Frequently Asked Questions


About Chapman University Digital Commons

Submitting to Chapman University Digital Commons

Accepted Manuscripts vs. Final Publications

Copyright

Using Content in Chapman University Digital Commons

The Digital Commons Network

Questions and Suggestions


About Chapman University Digital Commons

What is Chapman University Digital Commons?

Chapman University Digital Commons is a digital repository and publication platform for the scholarly and creative output of Chapman University faculty, students, staff, and affiliates. It is designed to collect, index, perpetually store, and publicly disseminate materials created or owned by the Chapman community. In it are faculty research papers and books, data sets, selected collections of student work, audiovisual materials, images, special collections, and more, all created by members of or owned by Chapman University.

Chapman University Digital Commons is a service of the Leatherby Libraries.

Who can contribute work to Chapman University Digital Commons?

Faculty, staff, and those associated with any of Chapman University’s departments, institutes, or other campus units can contribute content. In select cases, students may contribute their work as well.

Why should I deposit my work in Chapman University Digital Commons?

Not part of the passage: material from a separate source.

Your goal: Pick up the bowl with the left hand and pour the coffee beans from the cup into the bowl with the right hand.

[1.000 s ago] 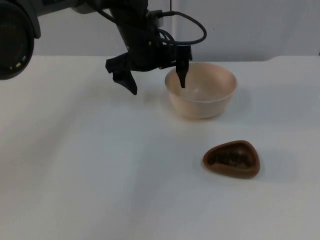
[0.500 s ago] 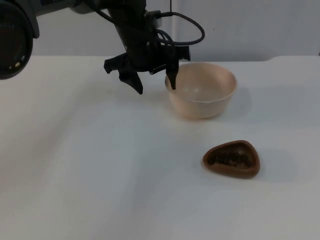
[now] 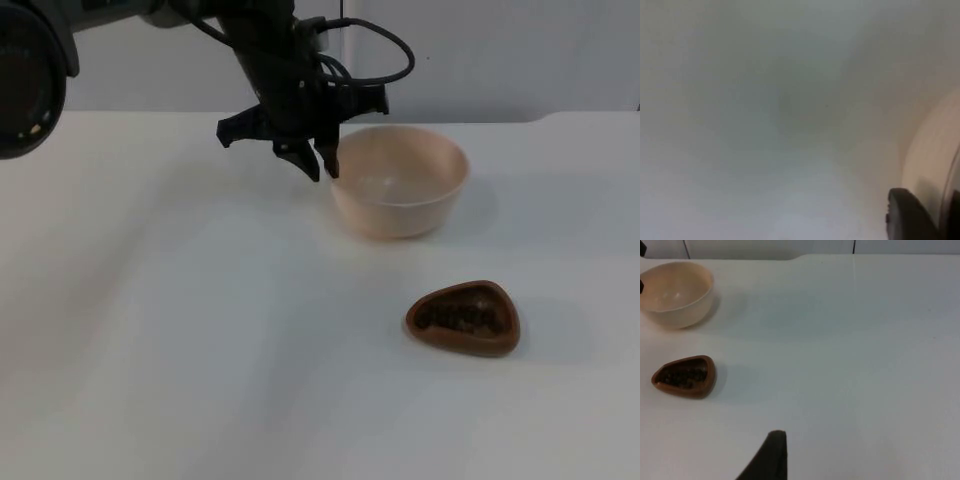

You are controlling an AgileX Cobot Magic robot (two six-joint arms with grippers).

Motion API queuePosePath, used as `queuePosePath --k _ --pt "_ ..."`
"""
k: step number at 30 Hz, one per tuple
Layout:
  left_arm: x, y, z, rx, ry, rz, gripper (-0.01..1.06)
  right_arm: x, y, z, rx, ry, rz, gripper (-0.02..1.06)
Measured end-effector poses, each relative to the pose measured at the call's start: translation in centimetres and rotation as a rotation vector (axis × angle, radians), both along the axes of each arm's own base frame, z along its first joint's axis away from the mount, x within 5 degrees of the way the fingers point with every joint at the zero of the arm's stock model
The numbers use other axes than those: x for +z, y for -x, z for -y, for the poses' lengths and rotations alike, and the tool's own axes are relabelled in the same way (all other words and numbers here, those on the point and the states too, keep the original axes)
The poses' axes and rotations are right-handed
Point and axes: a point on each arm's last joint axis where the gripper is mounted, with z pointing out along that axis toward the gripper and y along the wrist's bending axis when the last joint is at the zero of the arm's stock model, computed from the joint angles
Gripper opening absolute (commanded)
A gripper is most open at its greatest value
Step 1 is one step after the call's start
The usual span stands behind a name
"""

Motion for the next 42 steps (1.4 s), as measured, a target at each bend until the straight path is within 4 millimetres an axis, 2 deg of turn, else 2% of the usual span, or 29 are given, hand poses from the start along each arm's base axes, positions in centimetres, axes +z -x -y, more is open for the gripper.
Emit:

Chapman University Digital Commons makes the scholarly publications, archives, and creative expression of Chapman University available for the world to view in one central, open access site. This type of visibility and awareness benefits both you as a creator and Chapman University as an institution. Specific benefits include:

  • Visibility of your work in a centralized location so more of your peers can find and cite your work (via searches in Google Scholar, the Digital Commons Network, and other search engines), providing you with a wider audience.
  • Inclusion of your work in the full range of research conducted at Chapman University, providing you with institutional recognition.
  • Retention of intellectual property rights to your previously unpublished work.
  • Context for your work, placing you side-by-side with the scholarly and creative contributions of your colleagues.
  • Static URLs, providing continuity so that your work is assured a stable online location that can be cited now and in the future.
  • Integrated features such as email notifications and RSS feeds, making sharing easy.
  • Open access availability, leading to higher citation rates and raising your prestige in your field.
  • Ability to accommodate many different types of content, not just text.
  • Ability to comply with funding mandates by making your work open access (i.e. freely available online) and providing a place for data storage and dissemination.
Sounds great! How can I add my work to Chapman University Digital Commons?

For published works, email your CV or research announcement to the Coordinator of Scholarly Communications. For unpublished works, you will need to fill out the appropriate submission form. Please see the Submission Instructions for more information. Also be sure to see our Submission Policies and Guidelines.

{ top }

Submitting to Chapman University Digital Commons

Who is responsible for loading new works into Chapman University Digital Commons?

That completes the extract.